代做553.420/620 Probability Assignment #08代做Prolog

2025-01-24 代做553.420/620 Probability Assignment #08代做Prolog

553.420/620 Probability

Assignment #08

1. Consider the jointly continuous rvs X and Y with joint pdf f(x, y) = xe−x(1+y) for x > 0 and y > 0; f(x, y) = 0 elsewhere.

(a) Compute P(Y ≤ 1|X ≤ 1).

(b) Compute P(Y ≤ 1|X = 1).

2. A machine makes random rectangles. The length (X) and width (Y ) are independent random variables: X ∼ uniform(0, 1), Y ∼ uniform(0, 1).

(a) What proportion of rectangles have area greater than 1/2?

(b) Derive the pdf of A = XY , i.e., the area of a rectangle. Use the CDF method.

(c)** What proportion of rectangles having area = 1/2 have length greater than 3/4?

**For part (c), you will need to find the conditional pdf of X|A, this requires the joint pdf of X and A. This may require you use the method of Jacobians (take U = X, V = XY =⇒ X = U, Y = V /U).

3. Use the method of convolutions to show that the sum of two independent geom(p) rvs follows a neg.binom(2, p) distribution.

4. Suppose X ∼ uniform(0, 1) and Y ∼ uniform(0, 2) are independent. Use the method of convolutions to construct the PDF of X + Y .

5. (a sum of independent normals is normal) Let X1, X2, . . . , Xn be independent and, for each i, Xi ∼ N(µi , σi 2 ). Use the MGF method to show that ∑ni=1 Xi has a normal distribution and identify the mean and the variance of this normal distribution.

Remark 1. The result of this problem is very important to remember (especially for the sequel course).

Remark 2. You should think about what this problem says in the i.i.d. case, i.e., when all the normal Xi ’s have the same parameters, say µ, σ2 .

6. Let N be the number of customers that enter a facility. Suppose that N ∼ Poisson(λ). Let X be the number of customers that don’t buy anything while in the facility. Assume that given N = n, X ∼ binom(n, p).

(a) Derive the (unconditional) distribution of X and identify it if you can.

(b) Compute P(X = 0).

7. A person shows up to work X hours after 12:00PM (time 0), where X ∼ uniform(0, 4). If they arrive at time X, they work an amount of time Y that has an exponential distribution with parameter 5 − X. What’s the probability they are still working after time 8?
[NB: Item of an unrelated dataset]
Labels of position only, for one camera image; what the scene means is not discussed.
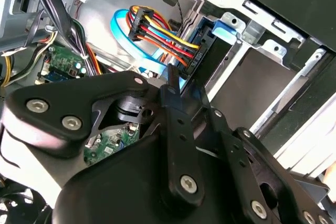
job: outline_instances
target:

8. Suppose Y |X = x ∼ Exp(x) and X ∼ Gamma(α, 1).

(a) Write down the PDF’s that are given to you in the problem statement.

(b) Write down the joint PDF of X, Y . (c) Derive the (marginal) distribution of Y . If this distribution has a name, name it. Be specific.

(d) Derive the conditional PDF of X given Y = y. If this distribution has a name, name it. Be specific.

9. Suppose Y ∼ uniform(0, X), where X follows the gamma density fX(x) = xe−x for x > 0.

(a) Derive the PDF of Y . Identify the distribution of Y .

(b) Let U = Y and V = X − Y . Construct the joint PDF of U and V using method of Jacobians.

10. Let X ∼ χ 2 m and Y = χ 2 n be independent. Let U = X/m Y /n = m n X Y . Derive the PDF of U. The distribution of U is called the F-distribution with m numerator degrees of freedom and n denominator degrees of freedom. Remark. To use the method of Jacobians you’ll need to choose a V that makes the transformation (x, y) 7→ (u, v) one-to-one. Although any such choice will lead to a correct marginal, I suggest V = Y because it might makes calculations more straightforward.

11. Suppose X and Y are random variables having the joint PDF fX,Y (x, y) = 4xy for 0 < x < 1, 0 < y < 1. Let U = X2 and V = XY . Derive the joint PDF of U, V .

12. X and Y have the joint pdf fX,Y (x, y) = e −y for 0 < x < y < ∞ (= 0 otherwise). Use the method of Jacobians to find the pdf of U = Y − X.